I write this piece with a tickle of glee on the inside as I watch the News of the World eat itself and the rest of the media circle to peck over its corpse.

It was not a sudden realisation by the British public that they had been fed crap–vapid crap, dangerous crap, misogynistic crap, downright boring crap–by the News of the World that sparked the fury. It all started with a teenage girl.

I am going to assume that you have read the paper at least once this week, and are aware that the News of the World hacked Milly Dowler’s voicemail, interfering with a police investigation and giving false hope to her worried family. Even by tabloid standards, this was pretty low, and later revelations in the ensuing feeding frenzy showed it was even worse. It is hardly surprising, though.

It took a tragically murdered young woman to make this story interesting. It took a tragically murdered young woman to make this story front page news. It took a tragically murdered young woman to make people care.

This is not surprising in the slightest, either. We have been trained by our media to react when something bad happens to a young woman. Take, for example, newspaper reporting on drug deaths. Such reporting is horribly distorted, with deaths from “media fad” substances grossly overreported, while those from commonplace, “unsexy” substances go unreported. In particular, drug deaths of teenage girls, are hugely, disproportionately reported [article sadly paywalled]. This distortion has an effect on public opinion.

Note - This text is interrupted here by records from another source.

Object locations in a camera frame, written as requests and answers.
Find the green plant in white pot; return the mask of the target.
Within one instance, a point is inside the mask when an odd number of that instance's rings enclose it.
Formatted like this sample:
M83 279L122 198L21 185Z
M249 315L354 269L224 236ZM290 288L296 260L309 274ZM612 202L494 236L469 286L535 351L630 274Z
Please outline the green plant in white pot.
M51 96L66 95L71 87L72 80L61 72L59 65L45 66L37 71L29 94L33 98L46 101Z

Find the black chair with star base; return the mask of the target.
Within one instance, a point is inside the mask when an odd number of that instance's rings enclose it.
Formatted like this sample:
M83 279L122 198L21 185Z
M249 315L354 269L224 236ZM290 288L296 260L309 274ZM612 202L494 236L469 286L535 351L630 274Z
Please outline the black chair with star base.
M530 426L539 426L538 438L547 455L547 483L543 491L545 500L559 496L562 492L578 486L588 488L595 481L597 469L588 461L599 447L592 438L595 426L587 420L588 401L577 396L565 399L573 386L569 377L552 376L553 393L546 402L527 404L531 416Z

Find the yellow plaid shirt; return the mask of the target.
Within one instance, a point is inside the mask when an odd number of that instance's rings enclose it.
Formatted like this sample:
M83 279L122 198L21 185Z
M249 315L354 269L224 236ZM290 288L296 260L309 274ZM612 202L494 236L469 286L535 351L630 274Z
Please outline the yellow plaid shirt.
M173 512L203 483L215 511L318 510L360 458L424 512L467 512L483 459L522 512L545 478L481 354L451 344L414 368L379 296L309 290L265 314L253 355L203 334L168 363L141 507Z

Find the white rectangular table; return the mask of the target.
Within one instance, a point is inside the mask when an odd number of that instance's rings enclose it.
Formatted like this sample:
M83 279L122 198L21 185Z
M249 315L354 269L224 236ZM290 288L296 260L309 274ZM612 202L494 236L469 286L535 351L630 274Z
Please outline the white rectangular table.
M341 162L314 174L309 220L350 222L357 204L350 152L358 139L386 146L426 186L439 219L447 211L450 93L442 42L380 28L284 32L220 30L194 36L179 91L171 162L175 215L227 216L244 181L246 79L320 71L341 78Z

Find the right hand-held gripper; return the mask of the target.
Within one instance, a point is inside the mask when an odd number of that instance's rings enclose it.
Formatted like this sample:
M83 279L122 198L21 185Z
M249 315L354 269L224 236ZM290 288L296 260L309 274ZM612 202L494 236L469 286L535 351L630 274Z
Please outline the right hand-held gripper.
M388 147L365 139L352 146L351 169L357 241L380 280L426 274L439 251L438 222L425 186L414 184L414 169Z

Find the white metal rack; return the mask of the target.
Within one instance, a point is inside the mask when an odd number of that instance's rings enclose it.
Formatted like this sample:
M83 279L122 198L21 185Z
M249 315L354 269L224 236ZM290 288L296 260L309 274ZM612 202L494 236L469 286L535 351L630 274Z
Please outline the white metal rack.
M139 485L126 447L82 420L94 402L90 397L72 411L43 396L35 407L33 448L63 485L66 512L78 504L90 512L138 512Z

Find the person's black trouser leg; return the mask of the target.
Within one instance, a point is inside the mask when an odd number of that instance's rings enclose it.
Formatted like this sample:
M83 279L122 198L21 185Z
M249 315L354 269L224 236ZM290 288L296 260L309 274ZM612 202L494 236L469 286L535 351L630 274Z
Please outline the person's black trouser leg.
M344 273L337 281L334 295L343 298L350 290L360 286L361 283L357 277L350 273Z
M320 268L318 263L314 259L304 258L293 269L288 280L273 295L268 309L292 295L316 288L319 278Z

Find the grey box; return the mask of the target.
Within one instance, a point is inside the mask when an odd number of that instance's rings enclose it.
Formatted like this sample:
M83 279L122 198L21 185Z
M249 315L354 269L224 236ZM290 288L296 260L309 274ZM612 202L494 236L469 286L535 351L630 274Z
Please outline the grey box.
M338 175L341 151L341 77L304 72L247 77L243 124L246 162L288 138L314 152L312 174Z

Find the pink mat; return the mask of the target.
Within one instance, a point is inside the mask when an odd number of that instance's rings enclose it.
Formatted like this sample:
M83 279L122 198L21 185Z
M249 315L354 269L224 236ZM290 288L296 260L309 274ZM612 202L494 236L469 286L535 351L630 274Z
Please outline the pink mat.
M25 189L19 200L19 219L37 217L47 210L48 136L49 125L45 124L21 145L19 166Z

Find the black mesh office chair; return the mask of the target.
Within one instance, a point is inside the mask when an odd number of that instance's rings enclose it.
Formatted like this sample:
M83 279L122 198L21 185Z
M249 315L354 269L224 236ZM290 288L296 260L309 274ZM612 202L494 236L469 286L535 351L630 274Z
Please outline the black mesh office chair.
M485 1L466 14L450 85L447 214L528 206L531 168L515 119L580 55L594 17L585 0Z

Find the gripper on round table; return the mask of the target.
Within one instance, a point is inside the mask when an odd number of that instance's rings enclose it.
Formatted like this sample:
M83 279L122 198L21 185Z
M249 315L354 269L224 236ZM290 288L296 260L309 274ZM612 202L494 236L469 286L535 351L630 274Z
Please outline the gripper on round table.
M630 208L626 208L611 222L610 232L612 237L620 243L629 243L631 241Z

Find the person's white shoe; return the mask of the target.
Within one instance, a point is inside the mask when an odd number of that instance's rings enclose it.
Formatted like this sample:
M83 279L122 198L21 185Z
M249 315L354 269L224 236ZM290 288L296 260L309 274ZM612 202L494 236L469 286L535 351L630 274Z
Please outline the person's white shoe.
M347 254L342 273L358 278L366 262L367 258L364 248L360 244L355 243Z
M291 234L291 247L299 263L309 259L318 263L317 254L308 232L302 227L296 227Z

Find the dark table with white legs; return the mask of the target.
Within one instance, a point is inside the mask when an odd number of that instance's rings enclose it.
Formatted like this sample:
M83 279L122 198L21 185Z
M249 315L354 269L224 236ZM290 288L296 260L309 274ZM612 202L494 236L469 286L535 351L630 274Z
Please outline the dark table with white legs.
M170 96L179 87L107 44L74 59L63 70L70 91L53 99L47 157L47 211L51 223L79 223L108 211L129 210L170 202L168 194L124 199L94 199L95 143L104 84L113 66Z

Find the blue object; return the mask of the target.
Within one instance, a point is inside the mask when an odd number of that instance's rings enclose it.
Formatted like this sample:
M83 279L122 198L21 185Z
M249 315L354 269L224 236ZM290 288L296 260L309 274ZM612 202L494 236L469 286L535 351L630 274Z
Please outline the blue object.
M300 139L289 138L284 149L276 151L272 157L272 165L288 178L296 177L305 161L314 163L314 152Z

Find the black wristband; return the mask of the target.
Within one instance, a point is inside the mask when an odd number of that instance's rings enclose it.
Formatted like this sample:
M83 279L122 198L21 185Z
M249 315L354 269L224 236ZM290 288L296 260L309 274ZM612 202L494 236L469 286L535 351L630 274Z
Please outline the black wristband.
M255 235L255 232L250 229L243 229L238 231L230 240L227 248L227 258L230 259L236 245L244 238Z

Young women are “ideal victims”. Due to benevolent sexism, when something bad happens to a young woman, it becomes much more shocking and the ensuing moral outrage will be stronger. The media know this, and use this to push their agendas. They may use it as an excuse to name and shame paedophiles, or to campaign against a drug. A bogeyman becomes infinitely worse when he has harmed a young woman.

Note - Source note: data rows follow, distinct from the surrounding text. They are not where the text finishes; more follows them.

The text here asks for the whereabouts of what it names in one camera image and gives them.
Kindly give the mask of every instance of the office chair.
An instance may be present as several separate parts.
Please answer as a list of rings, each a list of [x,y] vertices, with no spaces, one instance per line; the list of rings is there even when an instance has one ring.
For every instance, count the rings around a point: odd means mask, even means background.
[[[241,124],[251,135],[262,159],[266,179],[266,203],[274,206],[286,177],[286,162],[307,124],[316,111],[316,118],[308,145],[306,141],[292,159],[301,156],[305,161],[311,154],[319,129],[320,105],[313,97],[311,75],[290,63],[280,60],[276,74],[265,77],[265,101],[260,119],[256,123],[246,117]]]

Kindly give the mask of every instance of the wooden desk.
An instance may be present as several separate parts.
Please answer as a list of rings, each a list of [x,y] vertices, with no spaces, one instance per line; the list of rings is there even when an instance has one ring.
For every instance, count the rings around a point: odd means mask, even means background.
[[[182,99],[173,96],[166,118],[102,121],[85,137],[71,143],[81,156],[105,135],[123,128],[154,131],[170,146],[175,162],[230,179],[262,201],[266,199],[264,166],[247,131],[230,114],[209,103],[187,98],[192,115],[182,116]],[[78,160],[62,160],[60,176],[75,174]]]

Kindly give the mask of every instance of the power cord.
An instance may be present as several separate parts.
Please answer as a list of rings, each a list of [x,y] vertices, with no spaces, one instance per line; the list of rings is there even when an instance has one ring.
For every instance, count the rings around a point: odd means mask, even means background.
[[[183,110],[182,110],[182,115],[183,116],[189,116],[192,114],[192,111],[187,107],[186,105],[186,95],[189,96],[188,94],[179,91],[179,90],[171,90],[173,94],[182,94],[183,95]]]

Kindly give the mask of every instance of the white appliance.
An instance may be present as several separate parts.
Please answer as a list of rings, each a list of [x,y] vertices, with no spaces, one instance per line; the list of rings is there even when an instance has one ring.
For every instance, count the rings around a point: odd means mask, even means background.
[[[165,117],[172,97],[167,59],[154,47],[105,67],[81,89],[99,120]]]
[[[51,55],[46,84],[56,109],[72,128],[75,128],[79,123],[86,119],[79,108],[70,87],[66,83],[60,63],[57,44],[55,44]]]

Trained by this, it took an old story about a murdered young woman to provoke anger at a tabloid which has behaved exactly as it always has.

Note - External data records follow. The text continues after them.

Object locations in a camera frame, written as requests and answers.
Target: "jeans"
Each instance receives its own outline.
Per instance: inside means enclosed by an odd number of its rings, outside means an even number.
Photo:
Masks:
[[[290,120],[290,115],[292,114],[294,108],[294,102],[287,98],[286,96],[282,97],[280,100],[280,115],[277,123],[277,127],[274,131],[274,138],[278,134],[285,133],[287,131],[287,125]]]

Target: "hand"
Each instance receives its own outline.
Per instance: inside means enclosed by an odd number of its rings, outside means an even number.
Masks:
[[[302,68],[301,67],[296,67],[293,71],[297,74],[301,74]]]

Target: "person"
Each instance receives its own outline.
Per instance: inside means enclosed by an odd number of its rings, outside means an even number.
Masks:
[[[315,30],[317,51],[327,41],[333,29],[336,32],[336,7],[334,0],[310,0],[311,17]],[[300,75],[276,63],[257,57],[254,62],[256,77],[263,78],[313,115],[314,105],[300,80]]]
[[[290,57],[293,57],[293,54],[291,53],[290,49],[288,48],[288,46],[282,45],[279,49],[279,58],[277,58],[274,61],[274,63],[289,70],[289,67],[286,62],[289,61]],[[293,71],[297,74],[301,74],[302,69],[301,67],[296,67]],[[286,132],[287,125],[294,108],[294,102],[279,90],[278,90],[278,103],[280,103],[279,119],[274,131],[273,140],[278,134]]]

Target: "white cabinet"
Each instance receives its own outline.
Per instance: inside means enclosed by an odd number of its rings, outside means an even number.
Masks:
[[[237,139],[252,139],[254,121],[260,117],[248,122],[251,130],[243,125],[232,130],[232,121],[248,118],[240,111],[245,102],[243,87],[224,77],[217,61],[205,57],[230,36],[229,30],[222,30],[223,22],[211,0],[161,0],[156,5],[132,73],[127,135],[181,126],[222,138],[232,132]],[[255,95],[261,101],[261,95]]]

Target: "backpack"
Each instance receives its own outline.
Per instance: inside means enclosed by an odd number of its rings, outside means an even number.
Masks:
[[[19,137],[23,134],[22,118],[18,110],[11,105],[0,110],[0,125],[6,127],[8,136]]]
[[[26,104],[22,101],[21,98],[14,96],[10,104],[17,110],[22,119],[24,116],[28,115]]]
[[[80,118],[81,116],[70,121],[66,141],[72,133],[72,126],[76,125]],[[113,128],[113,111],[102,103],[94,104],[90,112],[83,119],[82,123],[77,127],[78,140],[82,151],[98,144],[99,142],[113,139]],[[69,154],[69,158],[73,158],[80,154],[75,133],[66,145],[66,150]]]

I feel a frission of schadenfreude as I watch the News of the World strung up by its own rhetoric. It had spent so long trying to shape our opinions by using young women, that it seems fitting that its own undoing was caused by their involvement in a tragic story.

Do I feel uncomfortable that we are playing the tabloids at their own game, sharpening our pitchforks as we, perhaps, capitalise on a tragedy? Of course.

I do, however, want to see the vile, misogynistic, hate-fuelled rag burn.  I am glad it is by the tools that they sold to us.

3 thoughts on “Girls, pitchforks and media feeding frenzies”

  1. It started with a young woman, but then it pressed three other buttons – children (Soham murders), “innocent” victims and their families (7/7) and heroes (soldiers families). Boom, you’ve got a story that will run and run and run. All they need now is cruelty to animals and they’re completely screwed!